I have no idea if anyone will have read this blog, since it has a different email address and is no longer a Times Union blog.  I loved writing blogs but was always an outsider who did them because one of my graduate students asked me to.  I should say that I remained outside the system that gave rise to blogs and I have not read the blogs that Michael Huber organized for the Times Union.  I was an outsider who did blogs because one of my graduate students asked me to; no one could have been more of an outsider to blogs than I was, but I enjoyed doing them and am glad that I did.  I hope that if anyone sees this blog that he or she will respond to it; it is the only way that I will know that someone has seen it.  


  1. Thanks for this overview from your perspective. As for me, I always enjoyed your blog, but I never did comment much.

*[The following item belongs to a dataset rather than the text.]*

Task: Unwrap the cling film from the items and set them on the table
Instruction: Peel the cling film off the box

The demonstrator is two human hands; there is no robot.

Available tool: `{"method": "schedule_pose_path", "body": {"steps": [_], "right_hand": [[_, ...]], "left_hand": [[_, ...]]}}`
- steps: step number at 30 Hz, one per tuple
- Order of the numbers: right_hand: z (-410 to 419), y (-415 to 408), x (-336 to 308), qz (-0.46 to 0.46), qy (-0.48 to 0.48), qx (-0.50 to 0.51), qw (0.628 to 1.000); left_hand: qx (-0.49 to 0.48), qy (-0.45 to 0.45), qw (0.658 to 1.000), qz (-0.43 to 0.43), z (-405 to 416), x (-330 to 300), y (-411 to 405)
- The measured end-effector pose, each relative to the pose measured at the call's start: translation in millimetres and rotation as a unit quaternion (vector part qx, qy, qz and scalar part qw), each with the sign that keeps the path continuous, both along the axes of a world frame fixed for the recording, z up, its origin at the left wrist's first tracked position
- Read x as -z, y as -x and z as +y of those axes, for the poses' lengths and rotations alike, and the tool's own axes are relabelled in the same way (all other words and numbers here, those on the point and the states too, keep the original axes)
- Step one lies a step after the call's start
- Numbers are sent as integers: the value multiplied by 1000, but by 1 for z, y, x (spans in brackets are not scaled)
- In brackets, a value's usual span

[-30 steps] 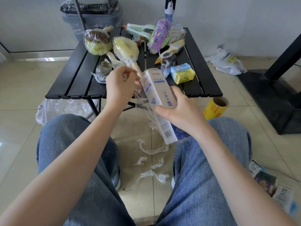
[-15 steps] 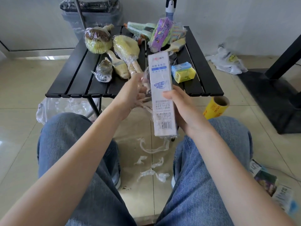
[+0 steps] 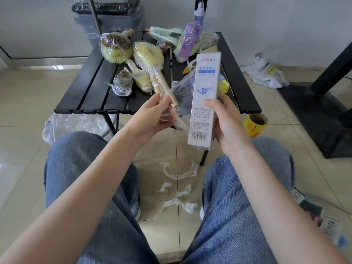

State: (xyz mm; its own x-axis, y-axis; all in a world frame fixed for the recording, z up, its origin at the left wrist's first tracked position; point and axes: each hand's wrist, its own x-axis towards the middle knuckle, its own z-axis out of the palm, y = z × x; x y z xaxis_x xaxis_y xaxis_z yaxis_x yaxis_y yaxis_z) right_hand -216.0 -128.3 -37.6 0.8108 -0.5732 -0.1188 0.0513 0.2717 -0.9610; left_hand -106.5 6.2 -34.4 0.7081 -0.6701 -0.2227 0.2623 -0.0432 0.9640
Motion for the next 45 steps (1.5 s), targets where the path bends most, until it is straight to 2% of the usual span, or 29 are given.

As a blogger, both for the TU, and on my own in one form or another since 2007, I always marvel at the dearth of comments on certain posts; funny, isn't it? Glad you are enjoying a retirement that is no doubt well deserved. Glad to know you have this blog now.

  2. Warren - I knew you briefly from First Presbyterian Church. I was in the choir since 2000, a member since 2002. I loved how much you knew about the church's history.

    You were right about Bruno - I have a couple stories.

    The TU blogs took a hit after Michael left, but I have no idea why Ms. Fromma would have said you could not participate. She seemed pretty hands-off.

    I too have a TU blog, but I've seldom written there, writing instead at, in part as a result of the way the TU bungled the post of Chuck Miller on April Fools Day.

    One minor correction, though. You have a blog, which was at the TU and is now at The articles/pieces are posts, or blog posts.

    I wish you well, sir.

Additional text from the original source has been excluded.